The problem: Below is a listing; repeat exactly the lines from the one containing "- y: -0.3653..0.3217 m" to the one containing "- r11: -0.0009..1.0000", both included.

Supplied data:
--- START ---
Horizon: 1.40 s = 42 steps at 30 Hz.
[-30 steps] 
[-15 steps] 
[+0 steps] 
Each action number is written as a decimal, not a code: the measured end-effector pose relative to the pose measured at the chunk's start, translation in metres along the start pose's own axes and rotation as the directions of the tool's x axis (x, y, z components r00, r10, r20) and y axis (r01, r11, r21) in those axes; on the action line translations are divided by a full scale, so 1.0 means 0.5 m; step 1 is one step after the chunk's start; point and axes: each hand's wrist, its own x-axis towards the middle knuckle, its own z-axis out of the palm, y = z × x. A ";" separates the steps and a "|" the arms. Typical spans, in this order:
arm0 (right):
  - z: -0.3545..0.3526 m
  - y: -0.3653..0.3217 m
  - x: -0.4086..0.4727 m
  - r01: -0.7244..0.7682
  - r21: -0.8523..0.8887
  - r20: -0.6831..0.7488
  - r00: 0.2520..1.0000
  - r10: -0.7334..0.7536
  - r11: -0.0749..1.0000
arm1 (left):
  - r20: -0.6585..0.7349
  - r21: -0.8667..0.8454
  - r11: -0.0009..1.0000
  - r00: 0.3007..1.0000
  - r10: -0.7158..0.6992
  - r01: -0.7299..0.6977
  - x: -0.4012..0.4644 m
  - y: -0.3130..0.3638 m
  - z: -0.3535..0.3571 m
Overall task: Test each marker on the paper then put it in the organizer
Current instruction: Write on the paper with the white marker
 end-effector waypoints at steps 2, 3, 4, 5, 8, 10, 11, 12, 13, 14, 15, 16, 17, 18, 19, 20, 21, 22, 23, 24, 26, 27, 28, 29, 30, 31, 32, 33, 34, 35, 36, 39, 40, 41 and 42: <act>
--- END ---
Answer to this task:
  - y: -0.3653..0.3217 m
  - x: -0.4086..0.4727 m
  - r01: -0.7244..0.7682
  - r21: -0.8523..0.8887
  - r20: -0.6831..0.7488
  - r00: 0.2520..1.0000
  - r10: -0.7334..0.7536
  - r11: -0.0749..1.0000
arm1 (left):
  - r20: -0.6585..0.7349
  - r21: -0.8667..0.8454
  - r11: -0.0009..1.0000

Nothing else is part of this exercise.